RED HERRING | Pig Cells Cure Monkey Diabetes

RED HERRING | Pig Cells Cure Monkey Diabetes

The only thing I wonder about is- even though they sat that the liver only has a tiny bit of virus and won't cause disease is that in fact going to bear out over time?

Pig Cells Cure Monkey Diabetes

Researchers use pig insulin-producing cells to cure monkeys of type 1 diabetes.
February 27, 2006

Scientists have successfully cured type 1 diabetes in macaque monkeys using cells for the pancreases of newly born pigs and a novel immunosuppressant drug, suggesting a pig-cell cure for the human disease might be just around the corner.

The monkeys with the transplanted insulin-producing pancreatic cells, called islet cells, were able to produce insulin for the rest of their lives. The research was published online Sunday in the journal Nature Medicine.

The findings are important in a number of ways. Human, rather than pig, islet cell transplantation has already been shown to reverse type 1 diabetes in people with the condition. But the problem is that the number of people in need of donor cells far outstrips their availability.

Each donated human pancreas can only produce enough cells for a maximum of one transplant, and only 3,000 to 4,000 organs become available each year. However, more than 1 million Americans have type 1 diabetes, which occurs when the body doesn’t produce enough insulin.
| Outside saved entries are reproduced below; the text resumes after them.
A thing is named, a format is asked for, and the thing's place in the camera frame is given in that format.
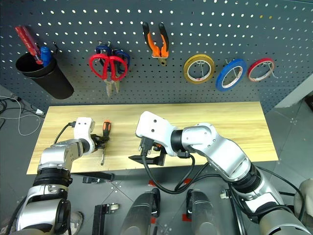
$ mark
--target yellow tape roll
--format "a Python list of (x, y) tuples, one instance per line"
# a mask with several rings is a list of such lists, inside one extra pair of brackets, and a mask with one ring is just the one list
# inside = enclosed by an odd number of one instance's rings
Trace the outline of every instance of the yellow tape roll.
[[(205, 62), (210, 68), (209, 72), (201, 78), (194, 78), (189, 74), (189, 70), (191, 66), (196, 62), (199, 62), (199, 63)], [(214, 61), (212, 60), (210, 56), (207, 56), (204, 54), (198, 54), (198, 55), (191, 56), (186, 61), (183, 70), (184, 70), (184, 76), (188, 82), (191, 82), (194, 84), (200, 84), (200, 83), (206, 82), (213, 76), (213, 73), (215, 71), (215, 65), (214, 65)]]

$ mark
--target blue tape roll
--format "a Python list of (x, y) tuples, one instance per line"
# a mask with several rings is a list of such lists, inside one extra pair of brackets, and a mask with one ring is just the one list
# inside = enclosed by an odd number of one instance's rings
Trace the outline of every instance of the blue tape roll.
[[(223, 86), (223, 81), (224, 81), (225, 77), (235, 67), (241, 67), (241, 71), (239, 72), (239, 73), (241, 73), (240, 76), (236, 77), (231, 83)], [(244, 60), (242, 60), (242, 59), (233, 60), (228, 65), (226, 65), (223, 68), (223, 70), (221, 71), (221, 73), (219, 74), (218, 78), (216, 79), (216, 84), (215, 84), (216, 88), (221, 92), (225, 92), (225, 91), (232, 89), (243, 78), (244, 74), (246, 73), (246, 70), (247, 70), (247, 68), (246, 68), (246, 63)]]

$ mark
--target screwdriver
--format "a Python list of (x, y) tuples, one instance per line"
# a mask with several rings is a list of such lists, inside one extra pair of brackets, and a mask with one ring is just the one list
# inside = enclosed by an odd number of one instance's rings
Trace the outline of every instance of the screwdriver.
[[(109, 120), (105, 120), (102, 126), (103, 139), (105, 142), (110, 139), (109, 138), (110, 131), (111, 131), (111, 122)], [(103, 165), (104, 163), (104, 148), (105, 146), (103, 146), (102, 159), (100, 163), (101, 165)]]

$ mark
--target red tape roll
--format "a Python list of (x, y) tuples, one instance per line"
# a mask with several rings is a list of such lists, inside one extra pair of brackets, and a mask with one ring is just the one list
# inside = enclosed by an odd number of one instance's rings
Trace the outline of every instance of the red tape roll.
[[(259, 65), (263, 64), (263, 63), (271, 63), (270, 69), (268, 70), (267, 73), (265, 73), (263, 76), (261, 77), (256, 77), (253, 78), (251, 77), (251, 73), (252, 71)], [(261, 60), (256, 61), (255, 63), (253, 63), (250, 68), (248, 69), (248, 78), (251, 82), (260, 82), (262, 80), (264, 80), (265, 78), (267, 78), (268, 76), (271, 75), (271, 73), (273, 73), (273, 70), (275, 68), (275, 63), (271, 58), (263, 58)]]

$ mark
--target orange pliers
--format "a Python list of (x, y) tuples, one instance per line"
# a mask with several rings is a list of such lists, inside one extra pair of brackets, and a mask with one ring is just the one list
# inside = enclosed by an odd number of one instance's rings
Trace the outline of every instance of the orange pliers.
[(149, 25), (147, 22), (142, 23), (143, 34), (145, 36), (146, 43), (149, 49), (152, 51), (152, 57), (157, 58), (161, 65), (166, 66), (166, 58), (169, 55), (169, 40), (168, 36), (164, 27), (163, 23), (158, 24), (158, 28), (160, 30), (161, 38), (163, 41), (163, 46), (160, 49), (158, 46), (155, 45), (154, 41), (152, 40), (151, 33), (149, 31)]
So the growing evidence that pigs might be able to provide functioning donor islet cells for people holds much hope.

“The next steps are to prove porcine [pig] islet cells can be a source for human transplantation and to verify the safety of the transplant procedures,” said Dr. Rajotte, founder and director of the University of Alberta's Islet Transplantation Group.

“It's hoped within the next three to five years, we will begin testing neonatal porcine islet transplants in human patients,” he added.
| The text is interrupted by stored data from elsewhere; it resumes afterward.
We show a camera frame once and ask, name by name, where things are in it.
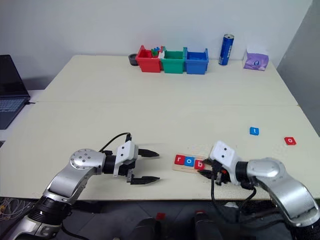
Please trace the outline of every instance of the plastic bin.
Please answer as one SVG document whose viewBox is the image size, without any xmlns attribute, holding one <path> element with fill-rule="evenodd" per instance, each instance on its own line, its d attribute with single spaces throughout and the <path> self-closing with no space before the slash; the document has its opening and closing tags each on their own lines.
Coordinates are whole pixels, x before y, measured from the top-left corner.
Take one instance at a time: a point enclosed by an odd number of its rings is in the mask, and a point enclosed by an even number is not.
<svg viewBox="0 0 320 240">
<path fill-rule="evenodd" d="M 188 51 L 187 47 L 183 48 L 185 58 L 185 70 L 187 74 L 205 74 L 208 68 L 209 57 L 208 49 L 204 52 Z"/>
<path fill-rule="evenodd" d="M 164 57 L 161 59 L 163 70 L 166 74 L 182 74 L 185 68 L 185 56 L 183 51 L 167 51 L 165 47 Z"/>
<path fill-rule="evenodd" d="M 161 72 L 162 66 L 161 66 L 161 61 L 158 58 L 158 54 L 156 56 L 153 56 L 151 50 L 147 50 L 143 45 L 141 45 L 140 50 L 137 56 L 135 57 L 135 60 L 139 64 L 142 72 L 148 72 L 148 73 Z"/>
</svg>

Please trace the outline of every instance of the blue bin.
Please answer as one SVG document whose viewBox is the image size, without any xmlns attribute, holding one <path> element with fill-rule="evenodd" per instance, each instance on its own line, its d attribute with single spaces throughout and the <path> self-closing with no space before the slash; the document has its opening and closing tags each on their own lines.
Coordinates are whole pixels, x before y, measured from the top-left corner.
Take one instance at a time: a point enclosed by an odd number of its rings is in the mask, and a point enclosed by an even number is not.
<svg viewBox="0 0 320 240">
<path fill-rule="evenodd" d="M 187 74 L 205 74 L 208 68 L 209 57 L 208 49 L 204 52 L 188 51 L 187 47 L 183 48 L 185 61 L 185 70 Z"/>
</svg>

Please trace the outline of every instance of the purple tissue box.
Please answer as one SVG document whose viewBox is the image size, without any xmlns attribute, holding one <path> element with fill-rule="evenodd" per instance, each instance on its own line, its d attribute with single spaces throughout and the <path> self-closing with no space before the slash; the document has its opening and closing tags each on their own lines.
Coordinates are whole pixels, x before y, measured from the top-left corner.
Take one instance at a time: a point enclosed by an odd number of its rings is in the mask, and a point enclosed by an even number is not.
<svg viewBox="0 0 320 240">
<path fill-rule="evenodd" d="M 266 70 L 268 62 L 268 55 L 246 52 L 243 58 L 243 68 L 264 71 Z"/>
</svg>

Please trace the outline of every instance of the laptop keyboard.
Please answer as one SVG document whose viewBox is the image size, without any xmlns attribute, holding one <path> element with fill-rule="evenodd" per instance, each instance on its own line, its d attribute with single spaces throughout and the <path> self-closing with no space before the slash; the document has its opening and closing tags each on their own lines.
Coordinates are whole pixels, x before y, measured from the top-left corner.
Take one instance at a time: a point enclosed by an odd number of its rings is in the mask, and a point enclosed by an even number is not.
<svg viewBox="0 0 320 240">
<path fill-rule="evenodd" d="M 0 113 L 15 112 L 23 103 L 23 99 L 0 99 Z"/>
</svg>

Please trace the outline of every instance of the tissue box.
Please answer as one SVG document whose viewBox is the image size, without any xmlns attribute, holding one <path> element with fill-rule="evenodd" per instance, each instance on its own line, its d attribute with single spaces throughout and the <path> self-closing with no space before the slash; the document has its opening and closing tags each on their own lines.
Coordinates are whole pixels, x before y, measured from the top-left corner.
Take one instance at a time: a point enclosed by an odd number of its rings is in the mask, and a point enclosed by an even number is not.
<svg viewBox="0 0 320 240">
<path fill-rule="evenodd" d="M 267 68 L 269 56 L 265 51 L 247 49 L 243 58 L 243 68 L 264 71 Z"/>
</svg>
The researchers found that neonatal pig cells transplants in monkeys that were given drugs to suppress their immune system were not successful because the monkeys’ T-cells destroyed them.

However, six out of seven monkeys that received the cells with a new drug were able to handle monthly glucose injections for the rest of their lives because the cells produced insulin in response to the sudden hike in their blood sugar.

Bristol-Myers Squibb researchers developed the new drug called Belatacept along with scientists at the Emory Transplant Center in Atlanta, Georgia.

The company announced a deal with Incheon Metropolitan City, South Korea-based Celltrion in June last year to manufacture several of its late stage experimental products, including Belatacept.

“The use of nonhuman primates was critical for testing cross-species viral transmission due to their close genetic link to humans,” said Kenneth Cardona, a scientist at the Emory Transplant Center and the Yerkes Research Center.

A major concern about using other species’ cells and organs in human transplants is that it might aid the evolution of new types of viruses in the human population (see Rising Risk of Epidemics Seen).

In this study, the researchers conducted postmortem studies of the monkeys’ livers, kidneys, spleens, and some lymph nodes to check for pig viruses. Although they found some evidence of viruses in the liver, the finding was deemed insignificant in terms of its potential to cause new infections.

“After extensive testing, there was no evidence of transmission of porcine endogenous retroviruses between the porcine cells and the transplant animals,” added Dr. Cardona.